Durante cinco anos, participei de uma equipe de pastoral carcerária. Nosso campo de evangelização era a Casa de Detenção Dutra Ladeira, uma penitenciária de segurança máxima na Grande BH. Ali viviam 900 detentos.
Além do padre que nos acompanhava, éramos todos leigos, membros da Comunidade Católica Nova Aliança. Nossa coordenadora era uma delegada aposentada. Entre os outros evangelizadores, as mais diversas profissões: donas de casa, taxista, cabeleireiro, professora, analista de laboratório etc.
É preciso confessar que assumimos a missão com uma dose de medo (eram gente perigosa…) e de superioridade (eles são decaídos…). Em pouco tempo, precisamos passar por séria conversão.
Atrás das grades, havia jovens com idade para serem nossos filhos. Havia idosos de cabelos encanecidos. Mas, acima de tudo, os presidiários tinham sede de Deus. Eu percebia lágrimas durante a pregação. Em outros lugares, os fiéis ouviam e comentavam: “Gostei muito. Foi bom para mim. Foi gratificante…” Ali, não: apenas choravam.

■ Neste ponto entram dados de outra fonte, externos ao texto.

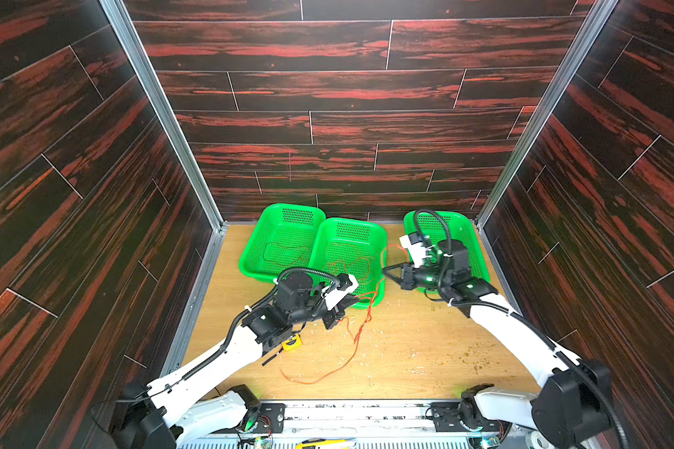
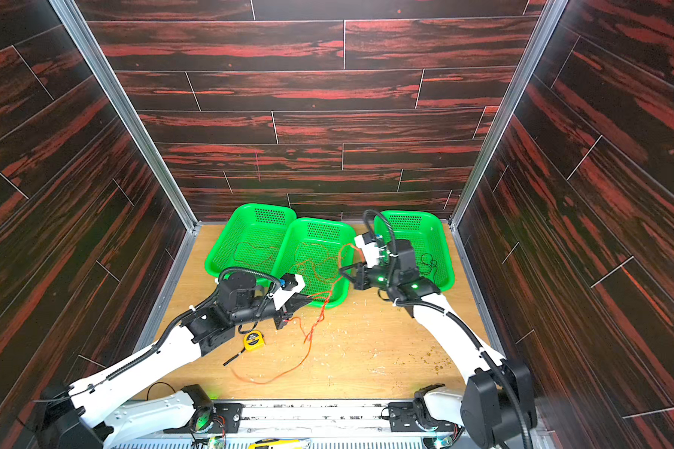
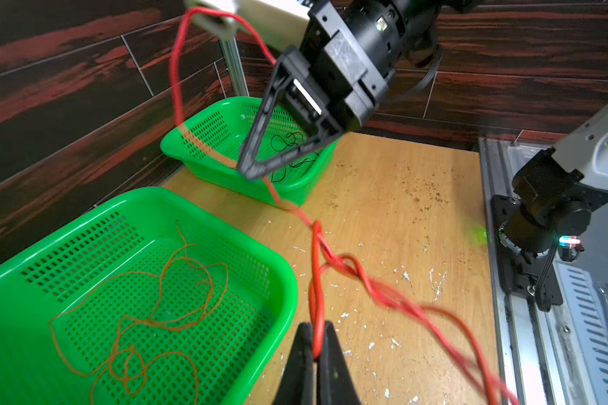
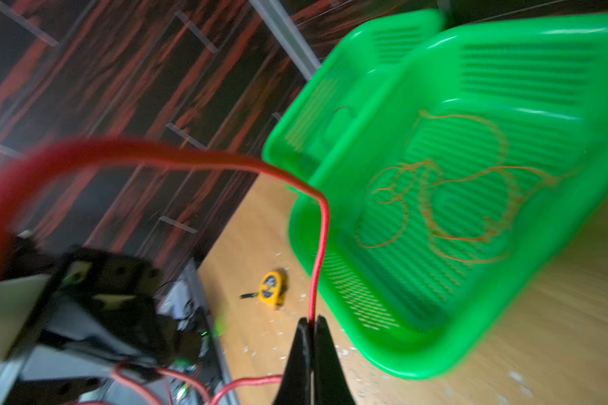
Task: Untangle and sort cables by color
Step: Untie the cable.
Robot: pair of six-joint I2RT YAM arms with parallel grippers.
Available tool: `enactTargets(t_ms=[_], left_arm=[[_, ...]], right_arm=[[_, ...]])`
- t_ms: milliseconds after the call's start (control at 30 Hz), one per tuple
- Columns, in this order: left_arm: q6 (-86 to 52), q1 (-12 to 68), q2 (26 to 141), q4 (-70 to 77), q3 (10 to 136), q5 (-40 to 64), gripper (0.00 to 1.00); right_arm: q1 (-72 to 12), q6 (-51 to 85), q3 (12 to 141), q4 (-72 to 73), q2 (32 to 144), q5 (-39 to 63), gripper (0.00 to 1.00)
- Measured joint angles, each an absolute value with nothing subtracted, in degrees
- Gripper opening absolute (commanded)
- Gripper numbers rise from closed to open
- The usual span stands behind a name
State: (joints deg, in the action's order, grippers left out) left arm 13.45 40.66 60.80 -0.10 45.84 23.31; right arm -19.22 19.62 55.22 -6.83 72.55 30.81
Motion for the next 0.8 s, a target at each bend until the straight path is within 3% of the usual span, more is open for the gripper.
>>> enactTargets(t_ms=[400,800], left_arm=[[14.0,40.6,52.8,-3.5,43.7,14.7,0.00],[14.0,34.0,46.7,-6.3,42.1,13.0,0.00]], right_arm=[[-10.1,14.6,53.9,-16.5,67.7,25.3,0.00],[-0.3,11.7,52.9,-22.9,63.2,26.8,0.00]])
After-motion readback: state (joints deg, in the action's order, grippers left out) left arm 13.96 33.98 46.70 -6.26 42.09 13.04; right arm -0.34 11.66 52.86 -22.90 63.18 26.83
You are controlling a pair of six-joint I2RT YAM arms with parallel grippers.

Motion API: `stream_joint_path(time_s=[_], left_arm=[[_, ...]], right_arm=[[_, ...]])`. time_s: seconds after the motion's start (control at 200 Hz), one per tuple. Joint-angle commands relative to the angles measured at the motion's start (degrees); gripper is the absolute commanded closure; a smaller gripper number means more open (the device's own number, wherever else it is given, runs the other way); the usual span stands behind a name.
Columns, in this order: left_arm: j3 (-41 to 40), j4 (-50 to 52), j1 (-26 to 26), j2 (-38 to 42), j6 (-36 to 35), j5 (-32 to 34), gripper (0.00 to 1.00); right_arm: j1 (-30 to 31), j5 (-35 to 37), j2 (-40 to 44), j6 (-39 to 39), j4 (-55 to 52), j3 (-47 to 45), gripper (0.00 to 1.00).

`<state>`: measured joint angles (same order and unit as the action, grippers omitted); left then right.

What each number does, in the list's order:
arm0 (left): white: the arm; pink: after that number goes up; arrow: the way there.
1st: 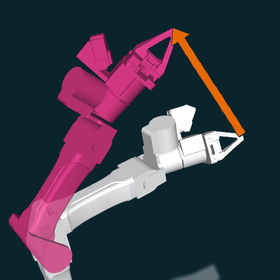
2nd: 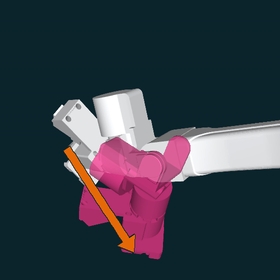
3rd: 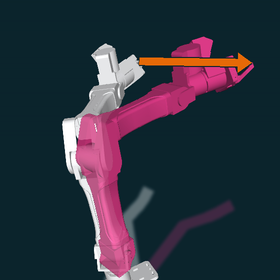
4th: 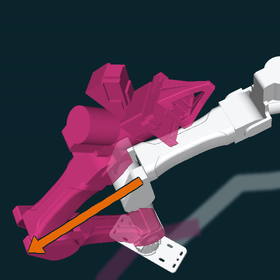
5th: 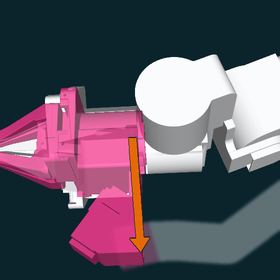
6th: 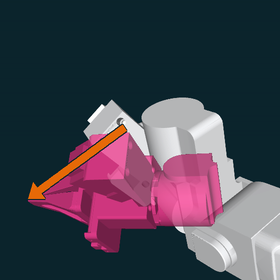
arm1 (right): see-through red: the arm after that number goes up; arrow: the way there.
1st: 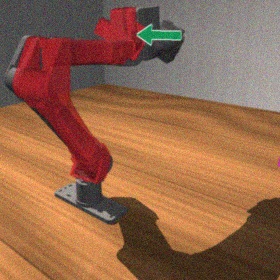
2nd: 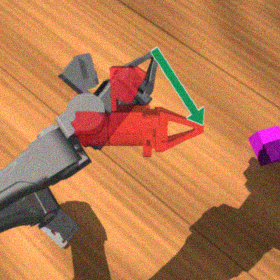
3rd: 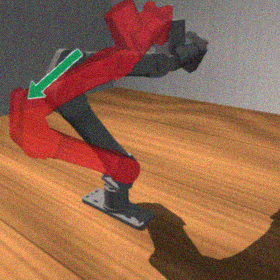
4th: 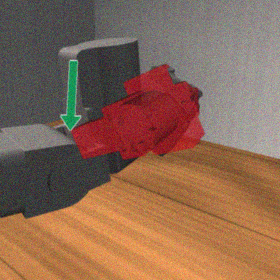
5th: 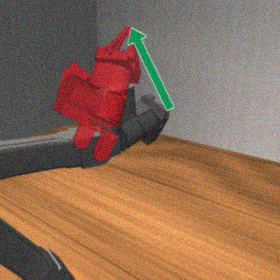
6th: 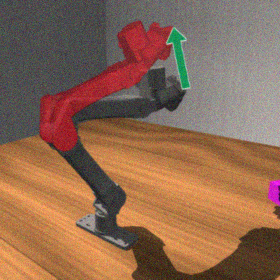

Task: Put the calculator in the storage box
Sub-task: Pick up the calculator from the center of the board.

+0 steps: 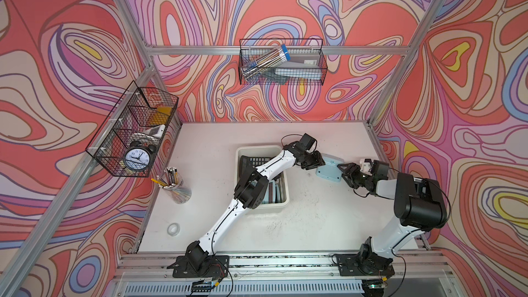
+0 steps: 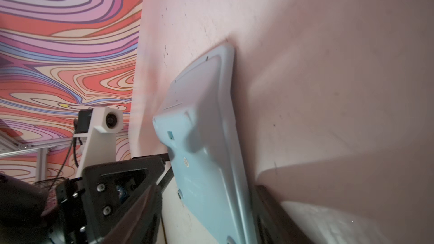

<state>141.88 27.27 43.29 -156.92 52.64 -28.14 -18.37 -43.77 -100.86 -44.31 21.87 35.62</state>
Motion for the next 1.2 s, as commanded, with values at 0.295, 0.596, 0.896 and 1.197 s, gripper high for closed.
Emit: stream_joint_path(time_s=[0.295, 0.596, 0.896, 1.197], left_arm=[[-0.38, -1.95, 0.04, 1.00, 1.41, -4.77, 0.61], [-1.89, -0.74, -0.05, 4.40, 0.16, -4.49, 0.62], [-2.04, 5.47, -0.65, 11.39, -4.58, -0.62, 0.55], [-9.67, 7.76, -1.63, 24.08, -7.91, 2.20, 0.40]], right_arm=[[1.09, -6.49, 2.01, -7.61, 13.41, -6.68, 0.66], [2.97, -4.28, 6.97, -6.27, 9.10, -7.40, 0.94], [3.17, -1.11, 16.03, -1.66, -0.84, -7.76, 1.00], [4.29, 2.15, 30.88, 2.68, -12.17, -6.44, 1.00]])
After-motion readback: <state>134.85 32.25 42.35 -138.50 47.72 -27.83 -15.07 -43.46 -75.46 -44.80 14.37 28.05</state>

Vez por outra, um deles confessava: “Se eu tivesse ouvido isto antes, não estaria aqui”. Outro dia, quando ia começar a missa, um dos “internos” estendeu-me um papelzinho com um nome:
– Pode rezar a missa nesta intenção?
– Sim… quem é ele? – perguntei.
– É o cara que eu matei…
Imaginem o meu choque! Após um tempo de ouvir e acolher a Palavra de Deus, o “bandido” se preocupava com a salvação eterna de sua vítima…

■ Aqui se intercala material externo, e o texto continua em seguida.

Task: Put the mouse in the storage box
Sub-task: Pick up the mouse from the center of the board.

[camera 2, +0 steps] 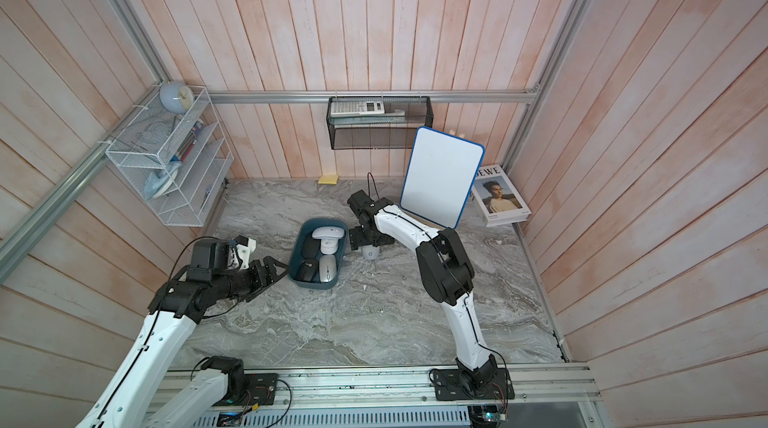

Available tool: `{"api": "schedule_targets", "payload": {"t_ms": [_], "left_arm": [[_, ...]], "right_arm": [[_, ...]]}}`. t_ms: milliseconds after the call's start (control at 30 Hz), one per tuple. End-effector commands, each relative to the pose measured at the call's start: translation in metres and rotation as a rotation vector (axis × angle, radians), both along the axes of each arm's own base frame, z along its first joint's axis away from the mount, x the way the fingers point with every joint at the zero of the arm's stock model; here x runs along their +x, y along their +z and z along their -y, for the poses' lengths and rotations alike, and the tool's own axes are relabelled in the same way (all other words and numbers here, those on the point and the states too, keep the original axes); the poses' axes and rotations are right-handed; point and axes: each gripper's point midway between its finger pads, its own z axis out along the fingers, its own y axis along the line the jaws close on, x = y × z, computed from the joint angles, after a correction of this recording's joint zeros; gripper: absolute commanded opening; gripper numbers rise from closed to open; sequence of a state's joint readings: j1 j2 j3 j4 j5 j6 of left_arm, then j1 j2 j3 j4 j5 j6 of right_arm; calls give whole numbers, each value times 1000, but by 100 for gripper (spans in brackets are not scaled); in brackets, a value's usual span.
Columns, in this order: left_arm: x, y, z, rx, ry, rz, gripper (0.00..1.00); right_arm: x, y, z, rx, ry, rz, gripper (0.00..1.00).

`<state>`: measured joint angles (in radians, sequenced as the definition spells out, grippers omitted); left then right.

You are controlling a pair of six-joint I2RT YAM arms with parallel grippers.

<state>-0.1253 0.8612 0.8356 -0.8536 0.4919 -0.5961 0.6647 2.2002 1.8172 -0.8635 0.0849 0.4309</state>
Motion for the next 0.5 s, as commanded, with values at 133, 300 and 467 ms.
{"api": "schedule_targets", "payload": {"t_ms": [133,300,467], "left_arm": [[-2,-3,-2,22,-5,5,83],[-2,-3,-2,23,-4,6,83],[-2,-3,-2,23,-5,6,83]], "right_arm": [[-6,-16,9,-49,5,-78,96],[-2,-26,8,-50,-6,-96,90],[4,-34,7,-33,-34,-109,87]]}}
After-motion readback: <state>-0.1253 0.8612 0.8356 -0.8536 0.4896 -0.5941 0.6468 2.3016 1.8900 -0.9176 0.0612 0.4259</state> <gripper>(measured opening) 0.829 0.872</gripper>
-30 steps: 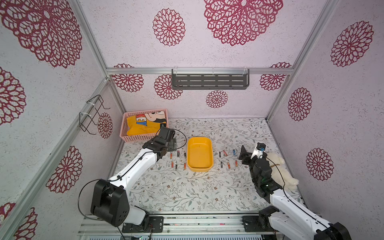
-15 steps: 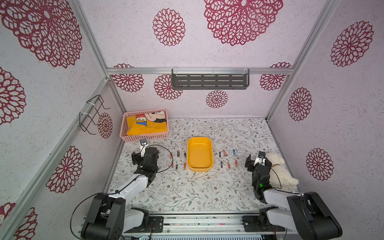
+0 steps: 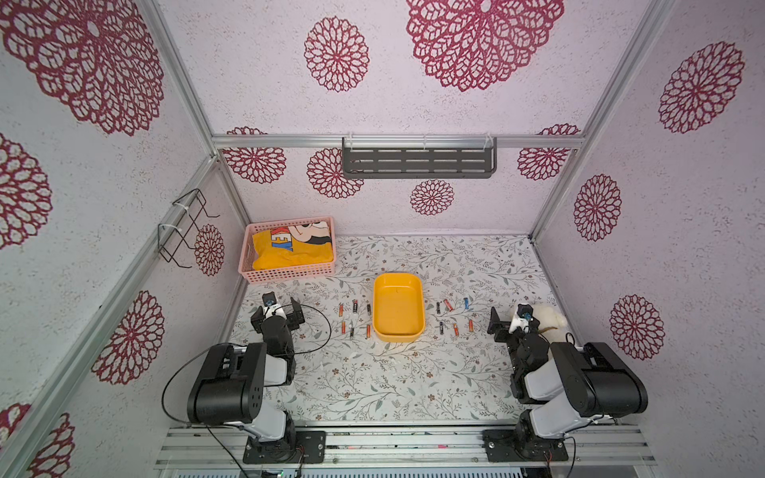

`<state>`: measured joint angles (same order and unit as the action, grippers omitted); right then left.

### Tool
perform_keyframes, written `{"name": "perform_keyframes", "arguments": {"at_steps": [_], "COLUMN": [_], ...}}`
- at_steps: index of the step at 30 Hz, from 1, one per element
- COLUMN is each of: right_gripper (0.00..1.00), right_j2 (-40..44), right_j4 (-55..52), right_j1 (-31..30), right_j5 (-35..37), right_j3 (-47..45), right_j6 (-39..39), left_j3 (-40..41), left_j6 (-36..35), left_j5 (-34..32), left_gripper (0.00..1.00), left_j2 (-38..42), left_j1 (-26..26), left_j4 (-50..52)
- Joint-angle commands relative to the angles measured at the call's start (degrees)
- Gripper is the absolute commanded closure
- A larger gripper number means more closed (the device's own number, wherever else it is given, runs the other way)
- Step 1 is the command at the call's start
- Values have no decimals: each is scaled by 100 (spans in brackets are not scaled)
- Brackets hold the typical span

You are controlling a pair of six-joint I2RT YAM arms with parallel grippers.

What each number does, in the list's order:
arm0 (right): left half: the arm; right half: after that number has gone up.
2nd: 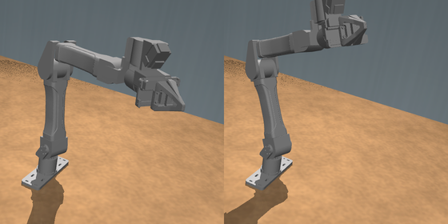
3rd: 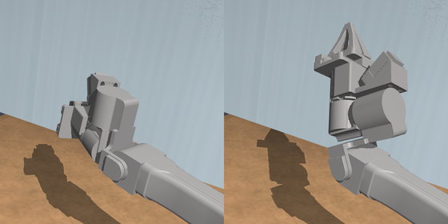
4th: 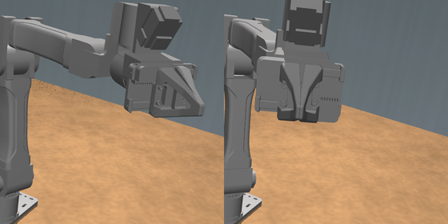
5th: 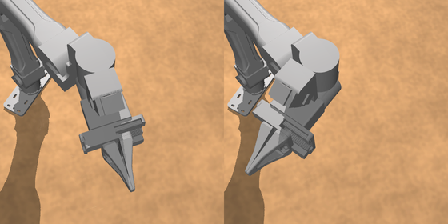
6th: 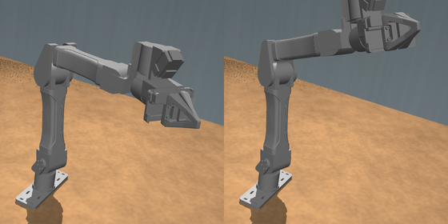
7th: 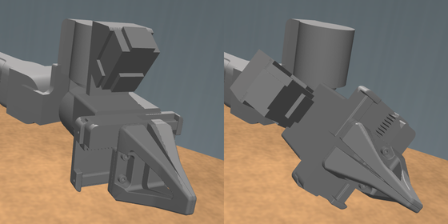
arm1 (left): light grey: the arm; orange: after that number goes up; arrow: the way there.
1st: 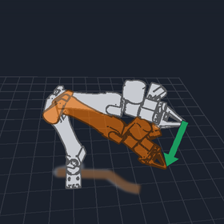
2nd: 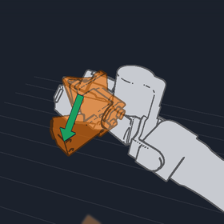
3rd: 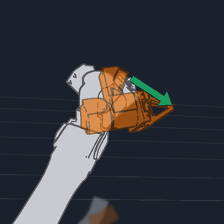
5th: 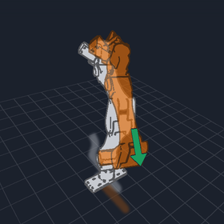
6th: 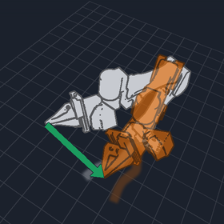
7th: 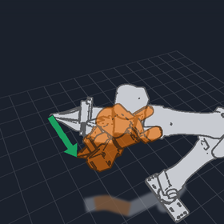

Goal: Take the batteries out of the storage box
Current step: Reset both arms

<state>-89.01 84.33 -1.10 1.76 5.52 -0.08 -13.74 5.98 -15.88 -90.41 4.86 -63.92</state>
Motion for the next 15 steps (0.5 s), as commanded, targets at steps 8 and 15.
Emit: {"name": "perform_keyframes", "arguments": {"at_steps": [8,15], "right_gripper": [1,1], "right_j2": [103,77], "right_j4": [-459,-633], "right_j1": [-4,13], "right_j5": [-187,-663], "right_j3": [507,615], "right_j6": [22,-142], "left_j3": [-1111,-1088], "left_j6": [177,141], "left_j5": [820,803], "left_gripper": [3,3], "left_j2": [206,164], "left_j1": [279,269], "left_j4": [1614,1497]}}
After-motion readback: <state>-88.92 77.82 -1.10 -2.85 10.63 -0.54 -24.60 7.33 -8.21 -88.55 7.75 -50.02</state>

Deixei a equipe quando a Comunidade me confiou outras missões. Mas não posso esquecer as quartas-feiras daqueles cinco anos. Como apagar a visão do sacerdote que confessava os presos no cantinho do palco do auditório, enquanto cantávamos e pregávamos o Evangelho? Para que a confissão dos penitentes não fosse ouvida pelos presentes, o padre aproximava a cabeça bem perto do preso, sem levar em conta que muitos deles eram aidéticos ou tuberculosos. E Jesus chegava tão perto!…
Entre nós e eles, foi tecida uma grande afinidade. Quando Marleide aceitou preparar um pequeno grupo para a primeira comunhão, aquela dona de casa não imaginava que ficaria no reduzido espaço de uma estreita sacristia, cercada por doze assassinos… Sei que Jesus e os doze apóstolos formavam um grupo bem parecido.

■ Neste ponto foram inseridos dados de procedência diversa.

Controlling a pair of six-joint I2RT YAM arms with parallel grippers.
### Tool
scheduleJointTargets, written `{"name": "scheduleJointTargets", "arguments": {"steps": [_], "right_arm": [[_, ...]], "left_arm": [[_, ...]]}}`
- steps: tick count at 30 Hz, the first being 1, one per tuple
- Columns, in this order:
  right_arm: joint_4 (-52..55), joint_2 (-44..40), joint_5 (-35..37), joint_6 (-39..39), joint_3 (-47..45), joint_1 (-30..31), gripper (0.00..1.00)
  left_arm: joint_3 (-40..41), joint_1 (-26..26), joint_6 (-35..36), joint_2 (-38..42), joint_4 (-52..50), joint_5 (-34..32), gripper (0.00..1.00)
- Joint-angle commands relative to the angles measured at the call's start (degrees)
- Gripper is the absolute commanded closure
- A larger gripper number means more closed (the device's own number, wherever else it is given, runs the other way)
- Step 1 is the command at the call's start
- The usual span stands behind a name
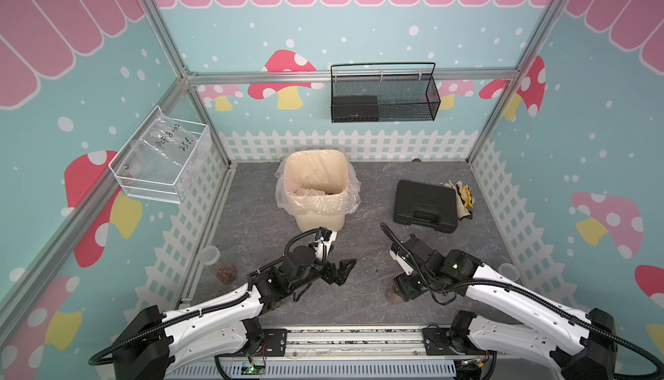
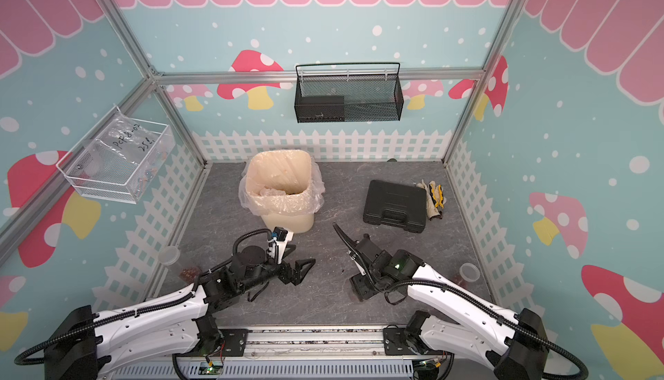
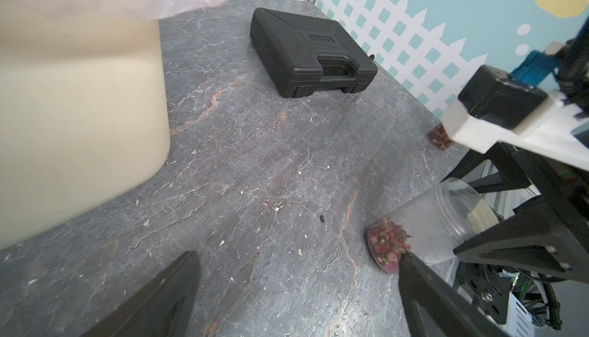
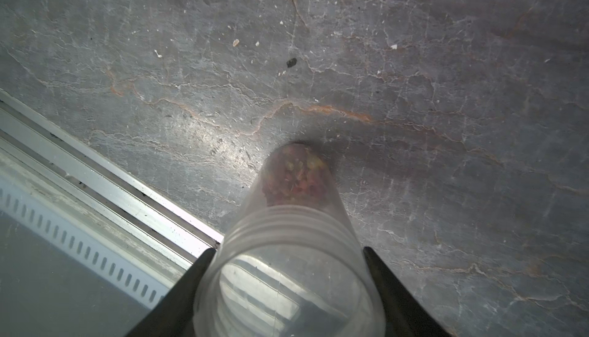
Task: Empty the moldy dried flower tea in the jars
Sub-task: Pick up the jar from the center of the board.
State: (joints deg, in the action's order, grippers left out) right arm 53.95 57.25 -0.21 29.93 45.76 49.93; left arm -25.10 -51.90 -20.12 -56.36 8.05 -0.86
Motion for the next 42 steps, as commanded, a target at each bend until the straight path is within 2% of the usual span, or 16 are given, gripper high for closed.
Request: {"name": "scheduleJointTargets", "arguments": {"steps": [1, 4, 9, 12, 16, 21, 25, 29, 35, 42], "right_arm": [[-4.8, 0.0, 2.0, -1.6, 3.9, 0.4, 0.56], [-10.4, 1.0, 1.9, -4.2, 6.3, 0.3, 0.62], [-19.4, 6.7, -1.4, -11.3, 9.9, -0.6, 0.65], [-21.9, 10.3, -5.3, -15.4, 12.0, -2.4, 0.67], [-23.2, 12.1, -13.4, -19.7, 13.4, -6.5, 0.68], [-24.1, 10.1, -19.4, -21.4, 13.1, -10.8, 0.69], [-24.2, 8.8, -24.8, -21.7, 12.9, -11.1, 0.69], [-24.4, 7.4, -29.2, -21.1, 12.0, -11.1, 0.70], [-24.2, 4.9, -32.9, -20.9, 9.5, -11.0, 0.70], [-24.7, 4.7, -36.2, -21.3, 8.6, -11.0, 0.70]], "left_arm": [[-0.3, -0.3, 1.7, 1.6, 1.6, -1.2, 0.00], [0.8, -0.3, 2.6, 3.7, 3.8, -1.7, 0.00], [4.6, -0.3, 6.6, 8.2, 10.5, -1.2, 0.01], [7.6, -0.3, 11.1, 11.2, 14.8, -1.5, 0.01], [8.9, -0.3, 18.4, 13.0, 14.9, -2.8, 0.01], [9.5, -0.4, 26.2, 11.7, 15.3, 0.8, 0.01], [8.8, -0.6, 31.0, 10.0, 15.0, 3.3, 0.01], [6.5, -1.3, 36.2, 7.6, 10.5, 4.4, 0.01], [4.7, -2.0, 40.3, 5.2, 8.2, 4.0, 0.00], [3.7, -2.3, 42.0, 2.2, 9.1, 4.9, 0.00]]}}
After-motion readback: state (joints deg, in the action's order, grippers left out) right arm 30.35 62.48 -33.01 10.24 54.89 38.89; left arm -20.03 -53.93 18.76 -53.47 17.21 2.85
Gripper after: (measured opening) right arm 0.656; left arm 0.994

Quem eram aqueles presidiários? Eram batizados como nós. Adotados pelo mesmo Pai. Templos do mesmo Espírito. Nós não podíamos arremessá-los previamente ao fogo do inferno e fazer de conta que não eram mais humanos. Eles eram Igreja…
Ah! Como é distorcida a nossa noção de Igreja! Gostamos de imaginar que somos um clube de sócios refinados, portadores de direitos e prontos a reclamar regalias.
Enquanto isso, o Corpo de Cristo sangra, o pobre geme, o presidiário se desespera. E nossa fé nos interpela a deixar o pequeno mundo de nossas conveniências.